* **EXTRACTED DATA**
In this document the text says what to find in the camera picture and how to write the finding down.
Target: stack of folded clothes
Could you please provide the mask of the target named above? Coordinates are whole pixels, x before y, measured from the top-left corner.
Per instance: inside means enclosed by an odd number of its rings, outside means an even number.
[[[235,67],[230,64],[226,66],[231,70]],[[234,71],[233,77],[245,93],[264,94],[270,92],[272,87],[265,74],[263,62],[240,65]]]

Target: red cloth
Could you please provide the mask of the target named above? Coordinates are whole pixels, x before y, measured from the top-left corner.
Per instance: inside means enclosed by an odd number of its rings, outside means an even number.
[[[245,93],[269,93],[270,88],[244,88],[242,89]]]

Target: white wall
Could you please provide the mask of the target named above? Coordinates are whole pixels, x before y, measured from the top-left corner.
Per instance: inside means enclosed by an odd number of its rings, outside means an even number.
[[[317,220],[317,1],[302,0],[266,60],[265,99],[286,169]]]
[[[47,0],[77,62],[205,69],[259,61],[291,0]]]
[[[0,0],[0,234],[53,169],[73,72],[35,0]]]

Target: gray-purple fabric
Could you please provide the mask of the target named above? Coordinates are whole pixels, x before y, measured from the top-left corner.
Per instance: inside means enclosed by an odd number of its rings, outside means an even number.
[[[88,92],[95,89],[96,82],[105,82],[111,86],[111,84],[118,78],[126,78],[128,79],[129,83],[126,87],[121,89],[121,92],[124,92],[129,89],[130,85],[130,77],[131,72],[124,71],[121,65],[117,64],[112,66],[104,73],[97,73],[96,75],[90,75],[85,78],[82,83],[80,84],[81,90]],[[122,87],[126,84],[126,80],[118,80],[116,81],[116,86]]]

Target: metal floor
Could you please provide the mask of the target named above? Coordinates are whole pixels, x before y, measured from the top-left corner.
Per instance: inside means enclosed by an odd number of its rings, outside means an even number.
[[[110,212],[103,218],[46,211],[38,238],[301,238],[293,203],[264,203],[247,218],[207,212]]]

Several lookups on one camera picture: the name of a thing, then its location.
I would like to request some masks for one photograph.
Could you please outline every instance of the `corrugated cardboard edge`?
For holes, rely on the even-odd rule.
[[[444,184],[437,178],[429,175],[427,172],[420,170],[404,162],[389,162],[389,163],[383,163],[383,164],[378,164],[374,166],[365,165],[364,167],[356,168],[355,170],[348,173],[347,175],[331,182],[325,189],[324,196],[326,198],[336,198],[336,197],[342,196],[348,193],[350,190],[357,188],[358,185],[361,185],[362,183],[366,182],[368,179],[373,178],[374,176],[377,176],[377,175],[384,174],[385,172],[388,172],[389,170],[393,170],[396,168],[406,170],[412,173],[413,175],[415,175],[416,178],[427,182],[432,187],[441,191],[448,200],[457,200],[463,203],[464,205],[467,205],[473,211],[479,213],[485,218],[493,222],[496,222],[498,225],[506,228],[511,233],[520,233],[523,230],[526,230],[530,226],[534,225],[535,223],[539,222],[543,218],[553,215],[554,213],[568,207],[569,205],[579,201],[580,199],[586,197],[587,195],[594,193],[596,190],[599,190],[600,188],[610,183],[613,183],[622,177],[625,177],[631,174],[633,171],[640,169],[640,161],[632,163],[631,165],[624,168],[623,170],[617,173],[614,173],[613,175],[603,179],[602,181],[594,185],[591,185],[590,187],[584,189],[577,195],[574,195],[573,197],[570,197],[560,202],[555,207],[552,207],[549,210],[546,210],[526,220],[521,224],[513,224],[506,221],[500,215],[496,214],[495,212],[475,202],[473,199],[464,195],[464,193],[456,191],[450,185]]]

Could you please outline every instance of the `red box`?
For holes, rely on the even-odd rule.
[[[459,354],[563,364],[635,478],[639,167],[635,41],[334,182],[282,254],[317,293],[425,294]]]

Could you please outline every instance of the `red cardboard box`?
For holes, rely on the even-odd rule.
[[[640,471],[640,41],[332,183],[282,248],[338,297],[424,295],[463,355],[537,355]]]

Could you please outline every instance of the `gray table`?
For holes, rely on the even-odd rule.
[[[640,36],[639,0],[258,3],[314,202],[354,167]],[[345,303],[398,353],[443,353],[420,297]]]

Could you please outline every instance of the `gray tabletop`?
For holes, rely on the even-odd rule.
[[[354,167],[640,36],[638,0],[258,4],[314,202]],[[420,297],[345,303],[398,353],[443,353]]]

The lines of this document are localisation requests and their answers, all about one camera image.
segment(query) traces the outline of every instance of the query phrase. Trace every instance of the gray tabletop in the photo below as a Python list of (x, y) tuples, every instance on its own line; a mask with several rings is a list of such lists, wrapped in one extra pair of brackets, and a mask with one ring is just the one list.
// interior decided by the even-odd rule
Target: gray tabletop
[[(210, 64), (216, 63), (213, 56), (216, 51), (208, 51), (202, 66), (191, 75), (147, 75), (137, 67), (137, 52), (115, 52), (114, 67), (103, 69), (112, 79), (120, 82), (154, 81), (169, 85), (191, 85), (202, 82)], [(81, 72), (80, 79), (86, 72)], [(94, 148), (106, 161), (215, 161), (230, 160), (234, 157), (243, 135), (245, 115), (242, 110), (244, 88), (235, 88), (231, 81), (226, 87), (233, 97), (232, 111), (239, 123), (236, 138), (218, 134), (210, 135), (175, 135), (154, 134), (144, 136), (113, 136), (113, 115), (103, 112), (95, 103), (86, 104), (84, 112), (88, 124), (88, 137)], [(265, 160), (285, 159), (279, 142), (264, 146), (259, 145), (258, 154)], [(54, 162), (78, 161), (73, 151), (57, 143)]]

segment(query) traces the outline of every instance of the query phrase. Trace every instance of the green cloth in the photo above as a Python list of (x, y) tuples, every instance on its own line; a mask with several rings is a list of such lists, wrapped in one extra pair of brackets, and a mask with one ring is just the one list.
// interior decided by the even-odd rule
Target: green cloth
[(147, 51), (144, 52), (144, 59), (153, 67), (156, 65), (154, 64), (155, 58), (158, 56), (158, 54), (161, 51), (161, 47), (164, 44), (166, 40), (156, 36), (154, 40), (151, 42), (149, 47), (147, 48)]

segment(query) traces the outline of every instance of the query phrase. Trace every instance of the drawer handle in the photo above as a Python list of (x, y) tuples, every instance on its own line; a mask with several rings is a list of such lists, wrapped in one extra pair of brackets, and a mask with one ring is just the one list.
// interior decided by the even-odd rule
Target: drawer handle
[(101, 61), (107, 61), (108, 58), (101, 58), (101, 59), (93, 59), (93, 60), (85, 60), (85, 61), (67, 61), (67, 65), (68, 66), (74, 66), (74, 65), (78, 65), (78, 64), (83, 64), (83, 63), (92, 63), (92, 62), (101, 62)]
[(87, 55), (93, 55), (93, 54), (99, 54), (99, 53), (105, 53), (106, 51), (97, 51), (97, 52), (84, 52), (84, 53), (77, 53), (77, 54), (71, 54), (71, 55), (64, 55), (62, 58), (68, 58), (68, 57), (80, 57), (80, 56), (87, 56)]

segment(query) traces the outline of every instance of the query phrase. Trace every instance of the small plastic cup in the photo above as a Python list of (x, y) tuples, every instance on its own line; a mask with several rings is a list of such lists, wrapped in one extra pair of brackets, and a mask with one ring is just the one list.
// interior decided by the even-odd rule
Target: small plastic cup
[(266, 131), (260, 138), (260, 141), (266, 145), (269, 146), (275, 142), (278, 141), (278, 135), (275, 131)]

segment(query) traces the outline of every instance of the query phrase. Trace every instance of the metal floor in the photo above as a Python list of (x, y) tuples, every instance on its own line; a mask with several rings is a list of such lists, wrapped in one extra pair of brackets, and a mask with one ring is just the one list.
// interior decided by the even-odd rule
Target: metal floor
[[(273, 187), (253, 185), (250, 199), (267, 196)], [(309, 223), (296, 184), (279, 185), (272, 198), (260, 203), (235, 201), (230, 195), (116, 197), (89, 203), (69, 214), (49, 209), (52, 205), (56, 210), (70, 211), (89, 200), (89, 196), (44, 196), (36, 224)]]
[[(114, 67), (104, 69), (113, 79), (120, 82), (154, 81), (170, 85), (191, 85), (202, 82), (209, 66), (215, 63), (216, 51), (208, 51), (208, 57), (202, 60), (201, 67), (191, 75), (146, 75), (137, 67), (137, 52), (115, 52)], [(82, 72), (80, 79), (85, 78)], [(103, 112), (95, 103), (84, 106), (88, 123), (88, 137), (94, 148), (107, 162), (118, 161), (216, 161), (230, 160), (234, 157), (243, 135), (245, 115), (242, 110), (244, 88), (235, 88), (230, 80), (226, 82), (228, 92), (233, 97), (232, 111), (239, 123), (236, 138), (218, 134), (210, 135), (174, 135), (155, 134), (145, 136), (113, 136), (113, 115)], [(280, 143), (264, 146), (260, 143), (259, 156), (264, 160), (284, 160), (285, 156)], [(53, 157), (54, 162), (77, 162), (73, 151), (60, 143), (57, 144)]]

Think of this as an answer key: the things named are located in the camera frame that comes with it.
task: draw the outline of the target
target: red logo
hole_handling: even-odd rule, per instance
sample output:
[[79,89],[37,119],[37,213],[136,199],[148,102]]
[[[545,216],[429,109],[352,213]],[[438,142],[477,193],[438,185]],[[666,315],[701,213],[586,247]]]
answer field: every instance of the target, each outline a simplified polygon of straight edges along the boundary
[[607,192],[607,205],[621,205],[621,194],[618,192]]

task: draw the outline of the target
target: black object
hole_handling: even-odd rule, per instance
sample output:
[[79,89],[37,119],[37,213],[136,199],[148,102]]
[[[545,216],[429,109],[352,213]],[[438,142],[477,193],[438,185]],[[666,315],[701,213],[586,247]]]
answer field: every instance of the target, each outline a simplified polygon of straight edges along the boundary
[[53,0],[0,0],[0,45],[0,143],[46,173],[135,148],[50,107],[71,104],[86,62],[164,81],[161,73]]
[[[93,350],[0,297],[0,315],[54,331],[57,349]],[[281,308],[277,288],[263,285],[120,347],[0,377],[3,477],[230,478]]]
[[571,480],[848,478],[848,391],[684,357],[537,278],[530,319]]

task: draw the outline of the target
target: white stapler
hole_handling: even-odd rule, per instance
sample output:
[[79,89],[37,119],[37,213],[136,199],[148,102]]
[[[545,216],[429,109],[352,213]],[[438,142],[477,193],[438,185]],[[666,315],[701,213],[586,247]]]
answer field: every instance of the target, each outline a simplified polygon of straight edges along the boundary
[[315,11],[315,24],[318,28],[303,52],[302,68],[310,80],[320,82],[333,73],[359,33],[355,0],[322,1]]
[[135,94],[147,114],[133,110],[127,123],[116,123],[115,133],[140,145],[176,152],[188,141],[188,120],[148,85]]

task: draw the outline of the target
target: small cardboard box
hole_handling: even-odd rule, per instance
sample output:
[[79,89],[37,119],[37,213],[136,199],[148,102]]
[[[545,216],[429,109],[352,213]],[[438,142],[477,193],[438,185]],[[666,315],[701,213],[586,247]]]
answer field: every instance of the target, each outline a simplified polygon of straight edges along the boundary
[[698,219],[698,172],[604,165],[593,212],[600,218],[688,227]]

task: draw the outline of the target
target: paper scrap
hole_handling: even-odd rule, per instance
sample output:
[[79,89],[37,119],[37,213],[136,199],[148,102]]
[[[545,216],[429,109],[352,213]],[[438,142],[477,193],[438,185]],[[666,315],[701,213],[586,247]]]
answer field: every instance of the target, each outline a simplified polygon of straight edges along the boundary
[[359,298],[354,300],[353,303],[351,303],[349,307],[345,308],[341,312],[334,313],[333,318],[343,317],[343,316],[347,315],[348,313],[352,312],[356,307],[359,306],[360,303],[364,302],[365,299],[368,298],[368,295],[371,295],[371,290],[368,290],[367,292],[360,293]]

* **TASK ITEM**
Pull every line containing "camera" from the material above.

* **ANSWER FOR THE TASK**
In this document the text says what to find in the camera picture and how to write the finding down.
Several lookups on one camera picture: the name of a thing, then its location.
The lines of this document are localisation requests and their answers, all about one camera image.
Think of this as an answer key: the things named are located in the camera frame that comes with it.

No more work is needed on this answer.